**ASSIGNMENT:** Search the records below for the word "hold", then return every line where it appears.

**EXCERPTED RECORDS:**
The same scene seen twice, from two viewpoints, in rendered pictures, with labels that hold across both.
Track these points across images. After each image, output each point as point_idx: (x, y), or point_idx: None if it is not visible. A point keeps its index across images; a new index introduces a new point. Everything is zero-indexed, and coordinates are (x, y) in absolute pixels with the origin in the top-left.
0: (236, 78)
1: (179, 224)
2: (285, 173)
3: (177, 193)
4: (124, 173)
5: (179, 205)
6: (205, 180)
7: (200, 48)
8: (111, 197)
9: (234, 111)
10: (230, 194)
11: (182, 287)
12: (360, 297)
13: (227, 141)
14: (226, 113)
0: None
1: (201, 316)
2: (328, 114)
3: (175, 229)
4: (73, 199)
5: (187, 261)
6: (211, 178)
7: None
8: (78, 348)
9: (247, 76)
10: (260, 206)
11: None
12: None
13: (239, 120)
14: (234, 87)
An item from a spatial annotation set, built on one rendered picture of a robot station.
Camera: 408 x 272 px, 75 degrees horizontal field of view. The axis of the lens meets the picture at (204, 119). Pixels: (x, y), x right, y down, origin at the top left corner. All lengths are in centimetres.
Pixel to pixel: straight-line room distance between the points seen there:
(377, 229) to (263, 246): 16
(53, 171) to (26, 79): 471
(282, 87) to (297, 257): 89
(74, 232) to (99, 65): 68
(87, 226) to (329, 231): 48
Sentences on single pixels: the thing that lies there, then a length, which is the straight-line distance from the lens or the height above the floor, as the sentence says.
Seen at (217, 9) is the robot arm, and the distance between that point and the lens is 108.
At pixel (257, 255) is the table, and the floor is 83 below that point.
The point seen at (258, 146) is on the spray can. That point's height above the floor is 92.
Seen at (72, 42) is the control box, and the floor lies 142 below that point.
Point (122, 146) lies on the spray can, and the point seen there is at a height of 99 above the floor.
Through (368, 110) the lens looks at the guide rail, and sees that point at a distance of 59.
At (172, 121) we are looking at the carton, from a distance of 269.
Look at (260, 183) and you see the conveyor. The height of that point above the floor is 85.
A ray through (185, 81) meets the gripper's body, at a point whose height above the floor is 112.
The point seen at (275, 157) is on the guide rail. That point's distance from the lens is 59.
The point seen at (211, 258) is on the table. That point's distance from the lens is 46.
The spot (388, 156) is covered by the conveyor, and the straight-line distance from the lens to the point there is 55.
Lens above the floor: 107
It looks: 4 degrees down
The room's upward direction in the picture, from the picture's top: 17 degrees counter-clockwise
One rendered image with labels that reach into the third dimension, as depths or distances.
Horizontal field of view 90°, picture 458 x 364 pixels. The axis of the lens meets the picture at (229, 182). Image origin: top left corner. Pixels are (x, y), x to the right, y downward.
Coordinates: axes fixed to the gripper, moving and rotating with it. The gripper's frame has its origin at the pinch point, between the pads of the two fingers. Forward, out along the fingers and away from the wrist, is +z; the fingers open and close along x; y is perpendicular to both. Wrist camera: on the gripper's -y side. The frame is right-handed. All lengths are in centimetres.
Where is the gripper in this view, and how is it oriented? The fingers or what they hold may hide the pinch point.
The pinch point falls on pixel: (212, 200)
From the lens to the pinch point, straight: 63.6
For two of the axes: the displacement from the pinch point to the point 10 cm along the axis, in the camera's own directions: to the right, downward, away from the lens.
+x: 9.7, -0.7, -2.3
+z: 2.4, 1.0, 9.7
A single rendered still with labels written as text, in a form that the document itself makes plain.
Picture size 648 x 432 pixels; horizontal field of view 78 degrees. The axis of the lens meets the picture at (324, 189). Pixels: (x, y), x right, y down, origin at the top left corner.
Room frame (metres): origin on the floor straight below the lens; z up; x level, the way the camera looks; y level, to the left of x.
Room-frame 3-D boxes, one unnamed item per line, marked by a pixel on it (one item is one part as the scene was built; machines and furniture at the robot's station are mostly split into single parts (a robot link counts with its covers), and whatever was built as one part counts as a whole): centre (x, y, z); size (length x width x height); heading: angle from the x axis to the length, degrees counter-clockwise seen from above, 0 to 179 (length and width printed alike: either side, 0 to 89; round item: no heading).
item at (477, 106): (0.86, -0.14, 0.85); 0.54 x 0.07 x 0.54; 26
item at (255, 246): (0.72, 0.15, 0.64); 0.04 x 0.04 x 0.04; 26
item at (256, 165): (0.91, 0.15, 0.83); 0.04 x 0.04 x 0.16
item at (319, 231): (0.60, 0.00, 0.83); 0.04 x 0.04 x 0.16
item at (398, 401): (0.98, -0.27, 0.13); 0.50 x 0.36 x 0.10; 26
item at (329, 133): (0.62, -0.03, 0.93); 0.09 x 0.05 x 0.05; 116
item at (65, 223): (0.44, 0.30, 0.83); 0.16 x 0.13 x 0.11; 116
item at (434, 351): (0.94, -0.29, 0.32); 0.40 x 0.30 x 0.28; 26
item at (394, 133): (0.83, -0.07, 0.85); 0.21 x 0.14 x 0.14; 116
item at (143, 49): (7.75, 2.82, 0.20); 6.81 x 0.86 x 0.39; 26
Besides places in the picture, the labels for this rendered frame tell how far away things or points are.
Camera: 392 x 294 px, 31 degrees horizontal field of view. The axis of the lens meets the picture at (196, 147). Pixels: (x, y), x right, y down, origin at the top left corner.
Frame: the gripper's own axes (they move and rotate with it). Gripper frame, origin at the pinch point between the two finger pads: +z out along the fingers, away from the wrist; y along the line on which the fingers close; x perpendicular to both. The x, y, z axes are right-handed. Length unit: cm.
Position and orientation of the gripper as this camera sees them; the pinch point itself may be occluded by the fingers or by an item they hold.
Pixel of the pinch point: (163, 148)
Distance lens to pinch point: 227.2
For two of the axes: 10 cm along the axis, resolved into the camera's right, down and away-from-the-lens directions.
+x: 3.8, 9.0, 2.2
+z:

**TASK SOLUTION:**
The same scene seen twice, from two viewpoints, in rendered pictures, with labels that hold across both.
Where is the gripper in this view, and how is it oriented? The fingers or what they hold may hide the pinch point.
Position and orientation of the gripper as this camera sees them; the pinch point itself may be occluded by the fingers or by an item they hold.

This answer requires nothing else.